A decisão do ministro André Mendonça, do STF (Supremo Tribunal Federal), que culminou na deflagração da oitava fase da Operação Compliance Zero nesta terça-feira (26), diz que há indícios de um "vínculo próximo" entre o ex-governador Cláudio Castro (PL) e o ex-banqueiro Daniel Vorcaro, dono do extinto Banco Master.
"Os elementos reunidos indicam, em tese, que CLÁUDIO BOMFIM DE CASTRO E SILVA, na condição de então Governador do Estado do Rio de Janeiro, mantinha vínculo próximo com DANIEL VORCARO e exerceu papel politicamente relevante para a viabilização dos aportes do RioPrevidência no Banco Master", diz trecho da decisão de Mendonça.
E completa: "A representação aponta sincronismo entre encontros mantidos entre ambos e os aportes financeiros subsequentes do RPPS, além de conversas encontradas no celular de VORCARO indicando que a liberação de determinados investimentos dependia de alinhamento político com o ex-Chefe do Executivo estadual".
Para o ministro, o ex-governador tinha um "vínculo pessoal estreito com o controlador do Banco Master, caracterizado por encontros frequentes, inclusive em ambientes privados e no exterior, custeados pelo banqueiro, com elevada coincidência temporal em relação aos aportes bilionários do RioPrevidência".
O relacionamento teria viabilizado a liberação de investimentos e a nomeação de dirigentes do RioPrevidência em cargos de chefia, como presidência, diretoria e gerência de investimentos. O objetivo seria assegurar que as decisões de credenciamento e de aplicação de recursos previdenciários "fossem conduzidas em desconformidade com a política de investimentos e com as normas regulatórias, mas em consonância com os interesses do Banco Master."
Segundo as investigações, os indícios apontam para a continuidade das aplicações "mesmo diante de alertas formais de órgãos de controle e pareceres técnicos desfavoráveis, viabilizando-se a manutenção do fluxo de recursos públicos para operações classificadas como temerárias e desprovidas de justificativa técnica."
A defesa de Castro disse que a PF apreendeu um telefone novo e antigo "sem uso" e que as "buscas ocorreram sem intercorrência".
Em nota enviada à imprensa, o Rioprevidência informou que está à disposição para prestar esclarecimentos e afirmou que a nova gestão tem adotado medidas para garantir a segurança dos investimentos. Leia na íntegra o comunicado:
"O Rioprevidência informa que está à disposição para prestar todos os esclarecimentos e contribuir com os órgãos de controle e a Justiça.
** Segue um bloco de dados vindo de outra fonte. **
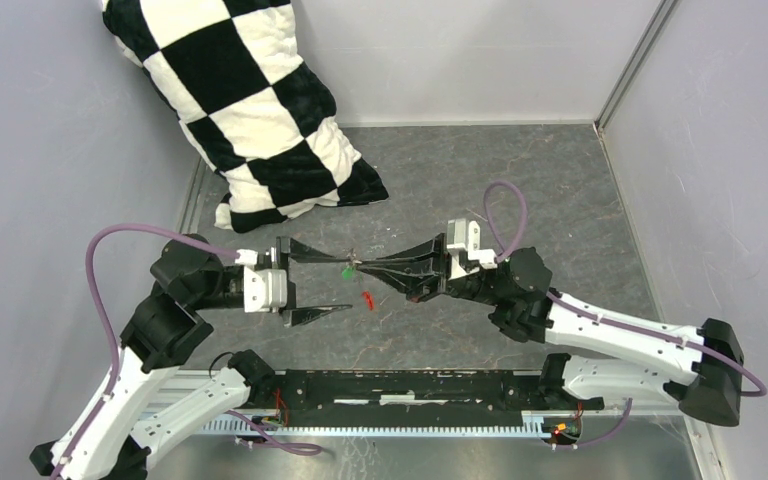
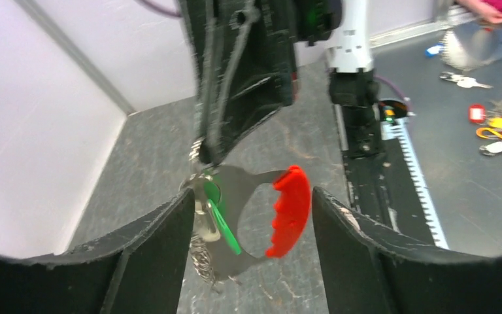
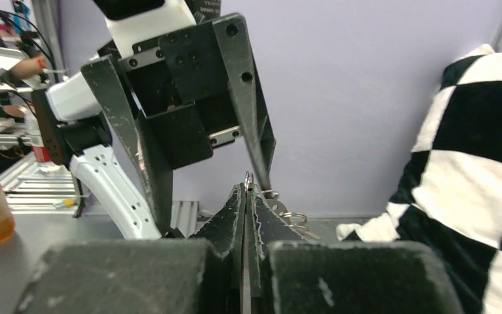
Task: Put the keys on the keyring
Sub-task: Place the keyring at the center of the board.
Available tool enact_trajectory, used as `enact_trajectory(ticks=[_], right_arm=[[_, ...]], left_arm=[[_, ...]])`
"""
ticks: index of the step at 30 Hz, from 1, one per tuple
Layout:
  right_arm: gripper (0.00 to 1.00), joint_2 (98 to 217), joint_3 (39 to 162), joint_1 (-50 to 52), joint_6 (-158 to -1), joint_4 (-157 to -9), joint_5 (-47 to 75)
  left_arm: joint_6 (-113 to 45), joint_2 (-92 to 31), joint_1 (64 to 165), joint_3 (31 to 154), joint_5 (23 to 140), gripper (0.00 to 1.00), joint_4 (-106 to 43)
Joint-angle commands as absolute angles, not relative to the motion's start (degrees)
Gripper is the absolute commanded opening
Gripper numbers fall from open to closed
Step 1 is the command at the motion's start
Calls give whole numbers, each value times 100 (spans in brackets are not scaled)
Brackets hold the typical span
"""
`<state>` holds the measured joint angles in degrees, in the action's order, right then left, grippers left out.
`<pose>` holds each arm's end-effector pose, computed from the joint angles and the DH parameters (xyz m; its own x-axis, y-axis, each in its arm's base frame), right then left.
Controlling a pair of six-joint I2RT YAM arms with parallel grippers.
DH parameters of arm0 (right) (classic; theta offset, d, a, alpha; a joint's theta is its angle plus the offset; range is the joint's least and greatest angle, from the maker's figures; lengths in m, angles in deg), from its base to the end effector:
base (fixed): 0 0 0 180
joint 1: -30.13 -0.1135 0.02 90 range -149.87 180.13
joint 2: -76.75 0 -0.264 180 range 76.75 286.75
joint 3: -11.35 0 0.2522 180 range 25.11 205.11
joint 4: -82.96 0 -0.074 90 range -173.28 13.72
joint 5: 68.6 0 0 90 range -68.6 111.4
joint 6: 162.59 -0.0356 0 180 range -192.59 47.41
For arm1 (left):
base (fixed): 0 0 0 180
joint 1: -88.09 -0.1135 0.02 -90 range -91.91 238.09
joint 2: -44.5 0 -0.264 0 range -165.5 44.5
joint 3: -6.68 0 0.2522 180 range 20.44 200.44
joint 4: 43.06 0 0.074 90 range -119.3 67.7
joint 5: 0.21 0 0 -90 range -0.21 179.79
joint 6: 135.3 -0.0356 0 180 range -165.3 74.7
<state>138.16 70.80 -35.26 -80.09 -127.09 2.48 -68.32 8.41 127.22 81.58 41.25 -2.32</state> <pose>0.0897 0.2237 0.3874 0.0666 0.4419 -0.8946 -0.9964 0.0768 -0.0362 0.0613 -0.0842 0.4238 0.3666 0.0356 -0.9297 0.9295 0.0294 0.3676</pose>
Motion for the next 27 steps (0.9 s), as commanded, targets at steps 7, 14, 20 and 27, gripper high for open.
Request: enact_trajectory(ticks=[7, 14, 20, 27], right_arm=[[1, 12749, 6237, -2915, -7038, -11235, 748], [1, 13225, 5413, -2685, -6986, -11645, 495], [1, 14403, 5719, -2572, -7247, -12403, -228], [1, 15027, 5396, -2146, -7250, -12946, -327]], left_arm=[[-6072, 491, 12729, 8693, 7977, 100, -265], [-5789, -360, 12716, 8740, 10184, 100, 208], [-5612, -668, 11969, 8428, 10196, 100, -13], [-5418, -1376, 10201, 8380, 9149, 100, -172]])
A atual gestão da autarquia ressalta ainda que tem adotado medidas saneadoras e que fortalecem o compliance interno e a segurança dos investimentos."
A CNN Brasil tenta contato os advogados de Daniel Vorcaro para um posicionamento.
Entenda o caso
O ex-governador do Rio de Janeiro Cláudio Castro (PL-RJ) foi um dos alvos da oitava fase da Operação Compliance Zero, deflagrada pela Polícia Federal, que investiga aportes no Rioprevidência. As autoridades apuram o aporte de R$ 3 bilhões do instituto no banco de Daniel Vorcaro.
De acordo com a nota da Polícia Federal, "a investigação é um desdobramento da Operação Barco de Papel que identificou aportes suspeitos do Rioprevidência em Letras Financeiras de banco privado que totalizaram cerca de R$ 970 milhões, entre outubro de 2023 e julho de 2024".
Ao todo, a PF cumpre 10 mandados na data de hoje.